Eventually we started constituting facilities defined in terms of those primitives, via a Scheme prelude that was prepended to all programs, within a nested lexical environment. It was never our intention though to drown the user’s programs in a sea of predefined bindings, as if the ultimate program were but a vestigial inhabitant of the lexical lake—don’t dilute the newt!, we would often say [ed: we did not]— so eventually when the prelude became unmanageable, we finally figured out how to do whole-program compilation of a set of modules.

Then followed a long month in which I would uproot the loot from the boot: take each binding from the prelude and reattribute it into an appropriate module. User code could import all the modules that suit, as long as they were known to Hoot, but no others; it was only until we added the ability for users to programmatically consitute an environment from their modules that Hoot became a language implementation of any repute.

Which brings us to the work of the last month, about which I cannot be mute. When you have existing Guile code that you want to distribute via the web, Hoot required you transmute its module definitions into the more precise R6RS syntax. Precise, meaning that R6RS modules are static, in a way that Guile modules, at least in absolute terms, are not: Guile programs can use first-class accessors on the module systems to pull out bindings. This is yet another example of what I impute as the original sin of 1990s language development, that modules are just mutable hash maps. You see it in Python, for example: because you don’t know for sure to what values global names are bound, it is easy for any discussion of what a particular piece of code means to end in dispute.

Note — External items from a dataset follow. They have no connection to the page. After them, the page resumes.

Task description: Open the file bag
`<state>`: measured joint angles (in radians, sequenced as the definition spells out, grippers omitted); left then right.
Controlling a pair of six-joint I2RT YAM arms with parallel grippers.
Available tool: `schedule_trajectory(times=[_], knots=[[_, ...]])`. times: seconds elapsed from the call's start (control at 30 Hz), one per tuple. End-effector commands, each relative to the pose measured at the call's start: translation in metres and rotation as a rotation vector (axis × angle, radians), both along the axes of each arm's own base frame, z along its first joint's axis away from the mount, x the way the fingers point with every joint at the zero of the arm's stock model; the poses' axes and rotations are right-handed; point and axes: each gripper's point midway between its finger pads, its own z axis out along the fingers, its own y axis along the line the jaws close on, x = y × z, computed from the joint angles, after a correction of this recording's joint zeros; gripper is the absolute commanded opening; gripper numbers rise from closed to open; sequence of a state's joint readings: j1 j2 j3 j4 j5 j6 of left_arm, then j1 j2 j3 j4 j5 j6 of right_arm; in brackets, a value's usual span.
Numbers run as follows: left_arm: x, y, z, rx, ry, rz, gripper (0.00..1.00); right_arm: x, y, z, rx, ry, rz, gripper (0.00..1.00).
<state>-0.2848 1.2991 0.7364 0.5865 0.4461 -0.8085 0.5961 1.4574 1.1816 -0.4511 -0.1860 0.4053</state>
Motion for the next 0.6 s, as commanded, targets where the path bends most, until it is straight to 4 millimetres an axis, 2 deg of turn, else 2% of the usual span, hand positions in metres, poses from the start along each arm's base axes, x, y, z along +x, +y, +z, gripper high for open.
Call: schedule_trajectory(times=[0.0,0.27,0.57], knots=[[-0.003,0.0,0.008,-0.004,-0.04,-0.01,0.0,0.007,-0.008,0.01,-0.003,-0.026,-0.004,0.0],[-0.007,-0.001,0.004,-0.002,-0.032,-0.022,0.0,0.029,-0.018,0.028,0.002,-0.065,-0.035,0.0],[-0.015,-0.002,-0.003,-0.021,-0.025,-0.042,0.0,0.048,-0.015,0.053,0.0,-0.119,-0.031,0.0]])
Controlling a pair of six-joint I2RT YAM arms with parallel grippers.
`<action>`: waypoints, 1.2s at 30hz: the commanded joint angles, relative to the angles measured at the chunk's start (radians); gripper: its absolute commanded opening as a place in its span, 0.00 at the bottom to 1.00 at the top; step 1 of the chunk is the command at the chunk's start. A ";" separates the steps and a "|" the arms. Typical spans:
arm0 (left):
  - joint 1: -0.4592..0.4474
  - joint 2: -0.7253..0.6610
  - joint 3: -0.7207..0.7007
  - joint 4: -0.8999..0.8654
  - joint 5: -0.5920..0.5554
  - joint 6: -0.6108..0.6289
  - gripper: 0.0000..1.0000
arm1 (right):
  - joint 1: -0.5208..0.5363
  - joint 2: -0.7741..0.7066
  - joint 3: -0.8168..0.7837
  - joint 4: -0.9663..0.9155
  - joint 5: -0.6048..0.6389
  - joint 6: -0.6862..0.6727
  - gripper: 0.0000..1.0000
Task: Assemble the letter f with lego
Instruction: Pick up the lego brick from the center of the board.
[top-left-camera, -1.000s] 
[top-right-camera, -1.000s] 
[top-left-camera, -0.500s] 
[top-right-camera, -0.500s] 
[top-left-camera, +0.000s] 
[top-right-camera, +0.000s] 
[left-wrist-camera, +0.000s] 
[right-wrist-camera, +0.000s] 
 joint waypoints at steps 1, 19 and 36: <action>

The question is, though, are the semantics of name binding in a language fixed and absolute? Once your language is booted, are its aspects definitively attributed? I think some perfection, in the sense of becoming more perfect or more like the thing you should be, is something to salute. Anyway, in Guile it would be coherent with Scheme’s lexical binding heritage to restitute some certainty as to the meanings of names, at least in a default compilation node. Lexical binding is, after all, the foundation of the Macro Writer’s Statute of Rights. Of course if you are making a build for development purposes, not to distribute, then you might prefer a build that marks all bindings as dynamic. Otherwise I think it’s reasonable to require the user to explicitly indicate which definitions are denotations, and which constitute locations.

Hoot therefore now includes an implementation of the static semantics of Guile’s define-module: it can load Guile modules directly, and as a tribute, it also has an implementation of the ambient (guile) module that constitutes the lexical soup of modules that aren’t #:pure. (I agree, it would be better if all modules were explicit about the language they are written in—their imported bindings and so on—but there is an existing corpus to accomodate; the point is moot.)

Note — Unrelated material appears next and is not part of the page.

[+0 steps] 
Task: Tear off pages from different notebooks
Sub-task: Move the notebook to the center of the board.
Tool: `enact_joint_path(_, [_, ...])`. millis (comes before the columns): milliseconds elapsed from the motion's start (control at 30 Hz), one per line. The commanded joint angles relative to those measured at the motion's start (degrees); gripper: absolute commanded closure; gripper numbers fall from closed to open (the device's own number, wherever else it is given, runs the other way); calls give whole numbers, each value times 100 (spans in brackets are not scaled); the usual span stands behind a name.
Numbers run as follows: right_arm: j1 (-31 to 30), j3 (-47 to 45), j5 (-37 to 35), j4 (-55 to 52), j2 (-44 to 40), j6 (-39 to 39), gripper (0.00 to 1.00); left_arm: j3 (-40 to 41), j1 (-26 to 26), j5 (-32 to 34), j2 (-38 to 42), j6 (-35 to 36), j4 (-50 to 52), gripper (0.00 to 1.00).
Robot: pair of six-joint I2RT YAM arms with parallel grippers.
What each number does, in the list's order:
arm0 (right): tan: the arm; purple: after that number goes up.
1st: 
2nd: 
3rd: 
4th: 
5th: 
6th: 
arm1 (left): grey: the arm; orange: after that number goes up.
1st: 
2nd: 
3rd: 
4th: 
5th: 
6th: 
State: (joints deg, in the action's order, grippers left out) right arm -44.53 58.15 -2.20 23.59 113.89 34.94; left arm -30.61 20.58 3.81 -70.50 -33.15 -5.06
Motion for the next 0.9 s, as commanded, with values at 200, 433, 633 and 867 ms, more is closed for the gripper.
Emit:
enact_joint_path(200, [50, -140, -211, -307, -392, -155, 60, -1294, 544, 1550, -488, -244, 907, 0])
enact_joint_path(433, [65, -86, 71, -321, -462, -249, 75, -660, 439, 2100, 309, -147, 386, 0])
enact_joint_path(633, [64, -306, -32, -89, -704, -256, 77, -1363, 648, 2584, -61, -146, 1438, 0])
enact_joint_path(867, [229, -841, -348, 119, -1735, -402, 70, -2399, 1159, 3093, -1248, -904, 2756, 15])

The astute reader (whom I salute!) will note that we have a full boot: Hoot is a Guile. Not an implementation to substitute the original, but more of an alternate route to the same destination. So, probably we should scoot the two implementations together, to knock their boots, so to speak, merging the offshoot Hoot into Guile itself.

But do I circumlocute: I can only plead a case of acute Hoot. Tomorrow, we elocute on a second axis of boot. Until then, happy compute!